Source data:
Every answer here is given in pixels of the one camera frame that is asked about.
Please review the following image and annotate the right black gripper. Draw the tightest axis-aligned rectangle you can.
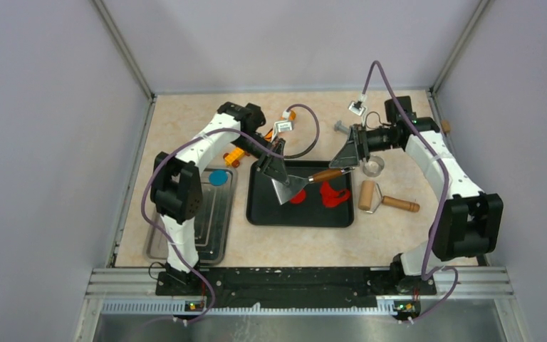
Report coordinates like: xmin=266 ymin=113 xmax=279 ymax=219
xmin=330 ymin=124 xmax=400 ymax=169

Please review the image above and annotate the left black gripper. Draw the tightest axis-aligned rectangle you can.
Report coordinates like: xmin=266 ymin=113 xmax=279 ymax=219
xmin=231 ymin=132 xmax=290 ymax=186

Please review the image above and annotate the metal scraper wooden handle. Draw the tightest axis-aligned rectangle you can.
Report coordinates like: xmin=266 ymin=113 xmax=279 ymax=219
xmin=272 ymin=167 xmax=355 ymax=204

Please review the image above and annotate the round red dough wrapper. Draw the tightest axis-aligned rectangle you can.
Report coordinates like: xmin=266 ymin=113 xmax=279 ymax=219
xmin=289 ymin=190 xmax=306 ymax=204

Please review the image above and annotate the wooden rolling pin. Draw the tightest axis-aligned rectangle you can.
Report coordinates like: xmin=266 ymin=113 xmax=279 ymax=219
xmin=358 ymin=180 xmax=420 ymax=214

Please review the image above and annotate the red dough piece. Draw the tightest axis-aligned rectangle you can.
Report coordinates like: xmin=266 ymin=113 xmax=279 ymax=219
xmin=320 ymin=182 xmax=351 ymax=208

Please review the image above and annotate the black baking tray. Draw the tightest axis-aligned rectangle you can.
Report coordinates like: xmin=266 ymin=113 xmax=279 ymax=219
xmin=246 ymin=164 xmax=354 ymax=228

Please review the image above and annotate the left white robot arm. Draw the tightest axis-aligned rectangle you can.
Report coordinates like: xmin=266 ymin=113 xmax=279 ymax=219
xmin=142 ymin=102 xmax=288 ymax=295

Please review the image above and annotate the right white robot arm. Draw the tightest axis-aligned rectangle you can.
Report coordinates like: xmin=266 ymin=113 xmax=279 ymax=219
xmin=329 ymin=96 xmax=504 ymax=294

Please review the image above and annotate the blue dough piece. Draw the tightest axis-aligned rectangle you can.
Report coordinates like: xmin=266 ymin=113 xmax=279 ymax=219
xmin=208 ymin=169 xmax=229 ymax=187

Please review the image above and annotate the grey dumbbell tool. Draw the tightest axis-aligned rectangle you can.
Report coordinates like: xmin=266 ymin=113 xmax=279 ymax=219
xmin=333 ymin=120 xmax=350 ymax=135

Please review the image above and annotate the yellow toy car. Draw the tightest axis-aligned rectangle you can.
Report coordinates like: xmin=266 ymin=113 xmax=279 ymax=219
xmin=223 ymin=147 xmax=250 ymax=168

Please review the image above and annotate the small wooden block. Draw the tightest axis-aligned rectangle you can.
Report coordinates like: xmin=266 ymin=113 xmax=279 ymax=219
xmin=441 ymin=120 xmax=451 ymax=134

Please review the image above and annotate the silver metal tray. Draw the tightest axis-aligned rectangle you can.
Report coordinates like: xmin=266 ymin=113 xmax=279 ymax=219
xmin=144 ymin=167 xmax=237 ymax=266

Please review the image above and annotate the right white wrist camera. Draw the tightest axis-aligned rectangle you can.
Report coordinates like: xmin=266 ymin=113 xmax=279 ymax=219
xmin=348 ymin=94 xmax=367 ymax=116

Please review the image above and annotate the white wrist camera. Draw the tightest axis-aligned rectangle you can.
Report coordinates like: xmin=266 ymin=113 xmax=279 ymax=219
xmin=272 ymin=110 xmax=297 ymax=135
xmin=348 ymin=94 xmax=367 ymax=116

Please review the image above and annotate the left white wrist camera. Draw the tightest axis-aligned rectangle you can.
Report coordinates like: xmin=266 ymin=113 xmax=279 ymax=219
xmin=272 ymin=110 xmax=297 ymax=135

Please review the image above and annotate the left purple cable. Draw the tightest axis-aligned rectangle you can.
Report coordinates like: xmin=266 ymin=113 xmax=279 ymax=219
xmin=140 ymin=103 xmax=321 ymax=324

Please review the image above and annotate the purple cable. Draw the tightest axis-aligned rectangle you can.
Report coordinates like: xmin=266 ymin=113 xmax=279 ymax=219
xmin=362 ymin=60 xmax=459 ymax=322
xmin=140 ymin=103 xmax=321 ymax=324

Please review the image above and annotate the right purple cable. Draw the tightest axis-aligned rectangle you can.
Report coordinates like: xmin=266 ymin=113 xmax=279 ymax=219
xmin=362 ymin=60 xmax=459 ymax=322

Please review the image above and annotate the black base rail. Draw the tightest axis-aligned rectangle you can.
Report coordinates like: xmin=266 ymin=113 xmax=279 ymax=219
xmin=155 ymin=266 xmax=437 ymax=309

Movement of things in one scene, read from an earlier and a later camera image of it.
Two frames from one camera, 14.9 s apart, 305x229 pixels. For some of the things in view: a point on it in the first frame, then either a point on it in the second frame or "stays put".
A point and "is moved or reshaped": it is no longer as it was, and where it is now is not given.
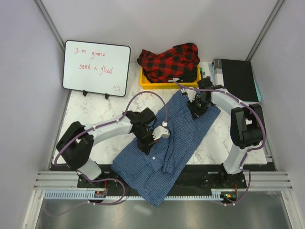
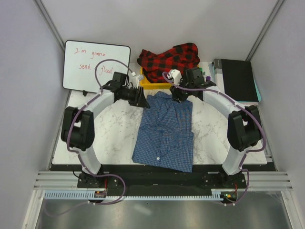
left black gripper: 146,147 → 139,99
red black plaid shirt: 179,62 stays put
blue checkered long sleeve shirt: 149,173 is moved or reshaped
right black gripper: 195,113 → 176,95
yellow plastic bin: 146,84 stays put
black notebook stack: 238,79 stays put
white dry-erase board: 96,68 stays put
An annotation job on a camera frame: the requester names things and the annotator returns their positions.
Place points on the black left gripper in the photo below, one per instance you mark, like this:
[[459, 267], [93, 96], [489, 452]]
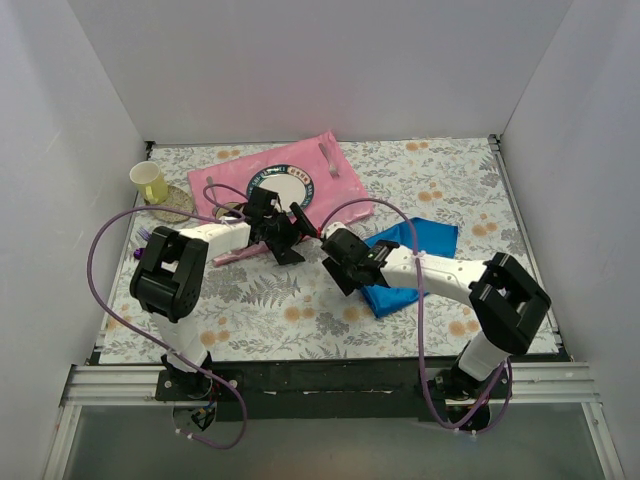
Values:
[[282, 232]]

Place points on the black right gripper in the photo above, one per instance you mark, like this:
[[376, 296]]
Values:
[[339, 263]]

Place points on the blue cloth napkin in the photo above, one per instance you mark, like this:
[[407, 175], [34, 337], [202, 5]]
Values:
[[434, 238]]

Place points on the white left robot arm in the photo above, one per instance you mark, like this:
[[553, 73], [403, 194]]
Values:
[[168, 279]]

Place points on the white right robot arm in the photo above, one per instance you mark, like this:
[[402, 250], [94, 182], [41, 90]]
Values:
[[508, 303]]

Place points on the white plate green rim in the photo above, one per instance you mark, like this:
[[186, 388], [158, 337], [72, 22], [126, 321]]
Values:
[[291, 183]]

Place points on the pink satin placemat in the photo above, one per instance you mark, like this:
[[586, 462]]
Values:
[[329, 192]]

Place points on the silver spoon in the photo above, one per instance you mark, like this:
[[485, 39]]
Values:
[[212, 195]]

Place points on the silver fork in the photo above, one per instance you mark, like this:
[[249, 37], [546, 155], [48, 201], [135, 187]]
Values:
[[333, 171]]

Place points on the round speckled coaster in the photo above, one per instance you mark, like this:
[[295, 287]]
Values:
[[177, 200]]

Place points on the purple plastic fork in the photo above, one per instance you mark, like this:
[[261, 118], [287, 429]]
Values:
[[143, 234]]

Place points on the yellow mug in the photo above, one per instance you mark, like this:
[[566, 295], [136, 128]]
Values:
[[149, 181]]

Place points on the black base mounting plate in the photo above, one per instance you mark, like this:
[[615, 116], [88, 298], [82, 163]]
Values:
[[303, 389]]

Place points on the aluminium front frame rail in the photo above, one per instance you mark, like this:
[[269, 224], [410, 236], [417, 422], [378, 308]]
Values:
[[533, 383]]

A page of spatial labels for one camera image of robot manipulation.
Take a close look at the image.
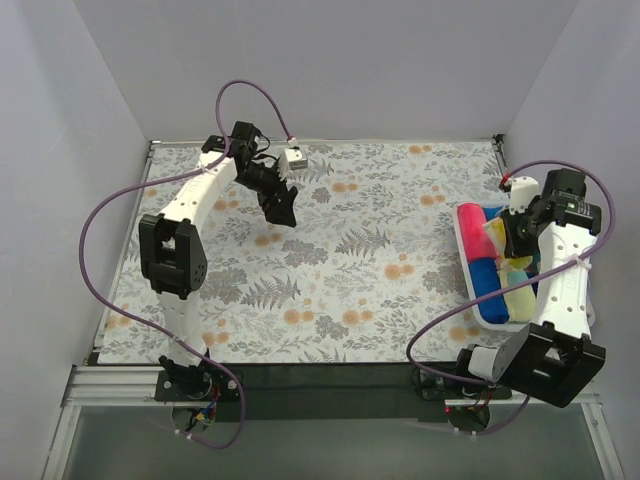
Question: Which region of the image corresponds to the yellow lemon print towel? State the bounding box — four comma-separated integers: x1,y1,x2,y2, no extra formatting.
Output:
483,217,533,271

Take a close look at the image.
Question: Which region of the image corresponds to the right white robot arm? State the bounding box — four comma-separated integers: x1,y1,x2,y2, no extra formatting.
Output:
452,168,606,407

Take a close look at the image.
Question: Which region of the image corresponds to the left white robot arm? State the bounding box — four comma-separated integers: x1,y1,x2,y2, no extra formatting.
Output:
138,122,308,400

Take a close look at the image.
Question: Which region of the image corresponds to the white plastic basket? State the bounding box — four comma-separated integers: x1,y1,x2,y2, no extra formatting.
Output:
453,201,541,333

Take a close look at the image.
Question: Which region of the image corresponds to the pink rolled towel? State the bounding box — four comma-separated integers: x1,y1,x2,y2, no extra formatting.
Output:
456,203,497,263

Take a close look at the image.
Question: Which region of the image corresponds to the blue rolled towel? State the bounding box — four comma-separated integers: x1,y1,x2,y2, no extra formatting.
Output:
468,259,509,325

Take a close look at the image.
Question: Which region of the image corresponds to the pastel checkered rolled towel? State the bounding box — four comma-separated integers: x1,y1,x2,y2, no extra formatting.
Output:
498,269,536,323

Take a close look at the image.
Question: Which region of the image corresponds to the floral table mat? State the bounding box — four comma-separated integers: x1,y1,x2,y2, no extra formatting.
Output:
97,140,561,365

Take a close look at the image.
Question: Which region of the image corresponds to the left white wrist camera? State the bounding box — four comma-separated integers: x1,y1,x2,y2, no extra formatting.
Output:
277,147,308,178

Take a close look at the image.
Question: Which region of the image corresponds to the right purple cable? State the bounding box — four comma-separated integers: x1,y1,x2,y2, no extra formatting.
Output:
407,159,615,437

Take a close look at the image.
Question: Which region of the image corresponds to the purple cable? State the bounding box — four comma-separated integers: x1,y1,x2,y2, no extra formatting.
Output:
79,78,301,449
407,159,615,437

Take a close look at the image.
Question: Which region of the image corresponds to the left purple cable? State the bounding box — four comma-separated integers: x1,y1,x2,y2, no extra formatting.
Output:
79,78,301,449

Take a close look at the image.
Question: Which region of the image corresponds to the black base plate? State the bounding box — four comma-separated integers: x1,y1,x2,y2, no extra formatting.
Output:
162,363,489,424

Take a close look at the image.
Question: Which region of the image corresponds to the aluminium frame rail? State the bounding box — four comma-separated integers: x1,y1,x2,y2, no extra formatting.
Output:
62,363,601,407

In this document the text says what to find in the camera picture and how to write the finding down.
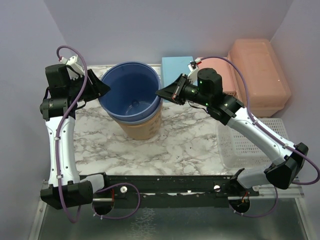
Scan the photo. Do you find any white perforated plastic basket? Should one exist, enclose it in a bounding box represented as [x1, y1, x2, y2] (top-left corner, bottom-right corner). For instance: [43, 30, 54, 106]
[216, 117, 292, 171]

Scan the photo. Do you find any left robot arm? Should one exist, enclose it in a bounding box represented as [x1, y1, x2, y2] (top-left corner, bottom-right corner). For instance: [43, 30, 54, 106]
[40, 64, 111, 210]

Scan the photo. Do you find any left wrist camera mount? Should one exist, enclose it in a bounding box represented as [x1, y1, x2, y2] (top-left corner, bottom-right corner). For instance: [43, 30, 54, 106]
[59, 55, 85, 80]

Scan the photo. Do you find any pink perforated plastic basket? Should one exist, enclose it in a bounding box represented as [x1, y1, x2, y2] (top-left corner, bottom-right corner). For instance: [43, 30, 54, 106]
[198, 58, 236, 96]

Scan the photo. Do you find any large orange lidded container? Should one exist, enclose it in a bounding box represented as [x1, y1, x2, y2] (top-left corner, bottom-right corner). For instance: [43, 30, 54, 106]
[227, 38, 291, 118]

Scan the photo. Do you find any orange plastic bucket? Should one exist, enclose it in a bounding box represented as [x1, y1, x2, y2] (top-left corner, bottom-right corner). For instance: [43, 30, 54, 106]
[117, 104, 162, 140]

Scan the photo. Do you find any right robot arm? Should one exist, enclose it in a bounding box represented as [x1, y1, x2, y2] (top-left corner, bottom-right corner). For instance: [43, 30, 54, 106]
[156, 68, 308, 196]

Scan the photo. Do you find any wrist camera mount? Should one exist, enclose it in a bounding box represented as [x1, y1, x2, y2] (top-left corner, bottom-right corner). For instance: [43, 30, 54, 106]
[187, 58, 202, 84]
[59, 55, 85, 80]

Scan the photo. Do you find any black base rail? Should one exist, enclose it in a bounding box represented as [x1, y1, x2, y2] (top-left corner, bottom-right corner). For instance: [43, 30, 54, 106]
[93, 175, 259, 209]

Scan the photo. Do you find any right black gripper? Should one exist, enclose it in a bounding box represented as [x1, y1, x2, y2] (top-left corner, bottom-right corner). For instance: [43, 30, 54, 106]
[155, 73, 211, 107]

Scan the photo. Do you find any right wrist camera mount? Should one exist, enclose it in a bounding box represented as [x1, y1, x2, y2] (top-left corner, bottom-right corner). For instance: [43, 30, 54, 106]
[187, 58, 202, 84]

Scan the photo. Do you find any blue plastic bucket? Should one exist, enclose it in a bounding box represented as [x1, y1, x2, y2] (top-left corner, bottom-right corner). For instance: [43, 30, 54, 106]
[98, 61, 161, 122]

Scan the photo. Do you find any light blue perforated basket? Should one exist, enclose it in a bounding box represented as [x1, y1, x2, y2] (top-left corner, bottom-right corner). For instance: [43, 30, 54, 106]
[160, 56, 194, 88]

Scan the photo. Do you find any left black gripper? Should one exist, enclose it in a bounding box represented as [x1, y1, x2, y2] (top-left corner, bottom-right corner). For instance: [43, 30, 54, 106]
[68, 68, 111, 102]

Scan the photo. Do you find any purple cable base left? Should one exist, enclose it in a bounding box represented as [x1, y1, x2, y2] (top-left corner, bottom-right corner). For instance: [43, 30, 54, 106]
[91, 182, 141, 220]

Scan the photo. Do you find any grey-blue plastic bucket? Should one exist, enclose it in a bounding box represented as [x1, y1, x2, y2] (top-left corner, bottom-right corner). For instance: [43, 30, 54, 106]
[107, 97, 163, 125]

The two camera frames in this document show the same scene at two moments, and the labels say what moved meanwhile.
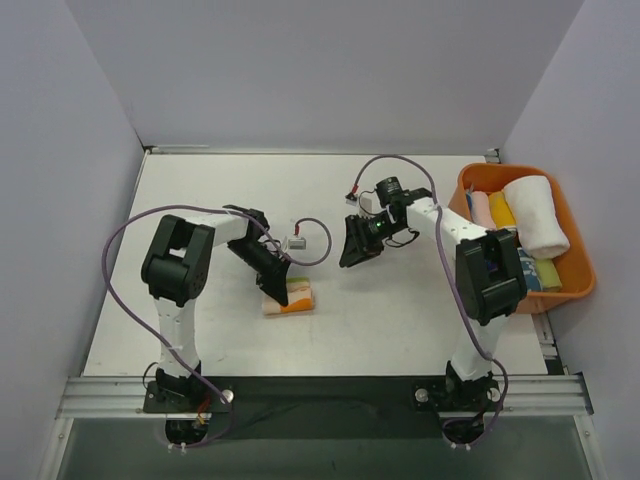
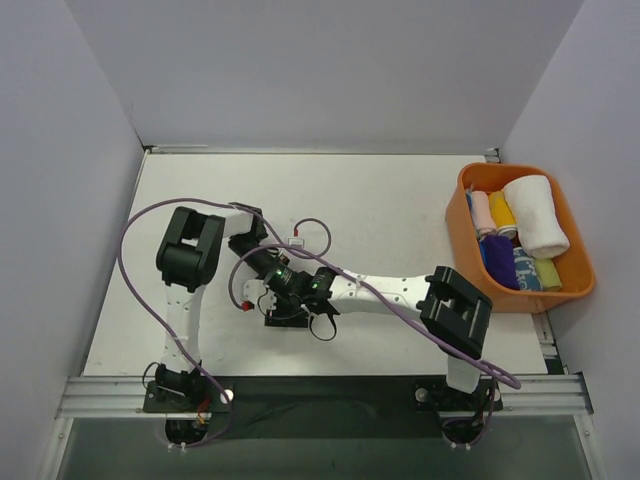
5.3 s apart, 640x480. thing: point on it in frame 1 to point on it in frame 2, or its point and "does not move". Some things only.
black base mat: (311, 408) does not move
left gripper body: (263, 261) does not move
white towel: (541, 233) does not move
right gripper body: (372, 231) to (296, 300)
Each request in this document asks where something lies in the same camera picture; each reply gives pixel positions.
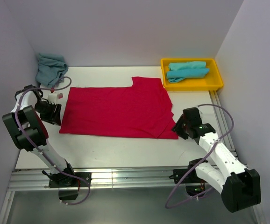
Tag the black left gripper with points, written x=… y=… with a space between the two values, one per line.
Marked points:
x=54 y=116

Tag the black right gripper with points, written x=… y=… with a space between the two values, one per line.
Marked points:
x=177 y=127

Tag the red t-shirt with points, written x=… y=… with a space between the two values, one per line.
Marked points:
x=143 y=110

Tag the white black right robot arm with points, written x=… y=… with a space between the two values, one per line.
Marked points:
x=238 y=186

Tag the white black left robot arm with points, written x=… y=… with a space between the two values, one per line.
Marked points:
x=25 y=124

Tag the crumpled grey-blue t-shirt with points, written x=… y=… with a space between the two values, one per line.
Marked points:
x=50 y=69

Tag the yellow plastic bin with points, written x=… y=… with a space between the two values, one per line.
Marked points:
x=211 y=82

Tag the rolled teal t-shirt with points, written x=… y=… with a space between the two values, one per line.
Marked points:
x=175 y=76
x=187 y=65

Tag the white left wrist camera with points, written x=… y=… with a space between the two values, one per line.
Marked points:
x=53 y=97

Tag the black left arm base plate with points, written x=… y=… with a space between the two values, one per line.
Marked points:
x=63 y=181

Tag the aluminium mounting rail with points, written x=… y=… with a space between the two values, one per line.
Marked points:
x=101 y=178

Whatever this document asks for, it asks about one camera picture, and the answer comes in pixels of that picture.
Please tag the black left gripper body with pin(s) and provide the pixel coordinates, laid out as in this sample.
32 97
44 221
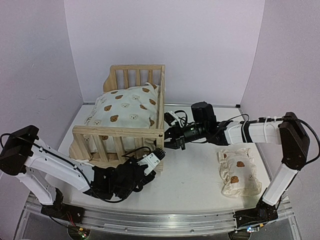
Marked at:
123 195

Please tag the wooden pet bed frame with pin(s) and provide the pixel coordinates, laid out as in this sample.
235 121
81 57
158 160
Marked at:
123 77

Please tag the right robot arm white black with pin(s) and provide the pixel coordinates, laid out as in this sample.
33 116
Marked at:
267 155

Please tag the small bear print pillow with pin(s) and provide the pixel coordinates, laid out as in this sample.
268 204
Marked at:
238 172

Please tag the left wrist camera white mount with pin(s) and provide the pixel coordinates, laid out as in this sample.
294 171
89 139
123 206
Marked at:
152 160

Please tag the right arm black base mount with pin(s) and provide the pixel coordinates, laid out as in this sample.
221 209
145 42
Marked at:
262 213

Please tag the bear print cream cushion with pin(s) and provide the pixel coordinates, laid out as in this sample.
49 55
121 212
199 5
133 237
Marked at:
134 107

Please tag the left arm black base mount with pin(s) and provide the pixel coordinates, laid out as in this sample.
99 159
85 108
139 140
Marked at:
63 211

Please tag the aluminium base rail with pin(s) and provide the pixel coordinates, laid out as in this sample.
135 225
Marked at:
209 223

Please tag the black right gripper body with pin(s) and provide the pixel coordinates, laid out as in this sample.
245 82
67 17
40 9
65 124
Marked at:
196 134

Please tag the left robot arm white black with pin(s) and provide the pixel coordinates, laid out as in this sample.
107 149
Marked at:
25 156

--- WHAT YOU SHOULD DO ---
Whenever a line in the entries above includes the word "from", pull that line out.

--- SOLUTION FOR THIS TASK ---
Movement of things in one scene, read from an earlier and a later camera image of it.
Two frames from one camera, 14.9 s apart, 305x229 pixels. For some of the things in view: a point on it in the first frame, then either a point on it in the second frame or "stays put".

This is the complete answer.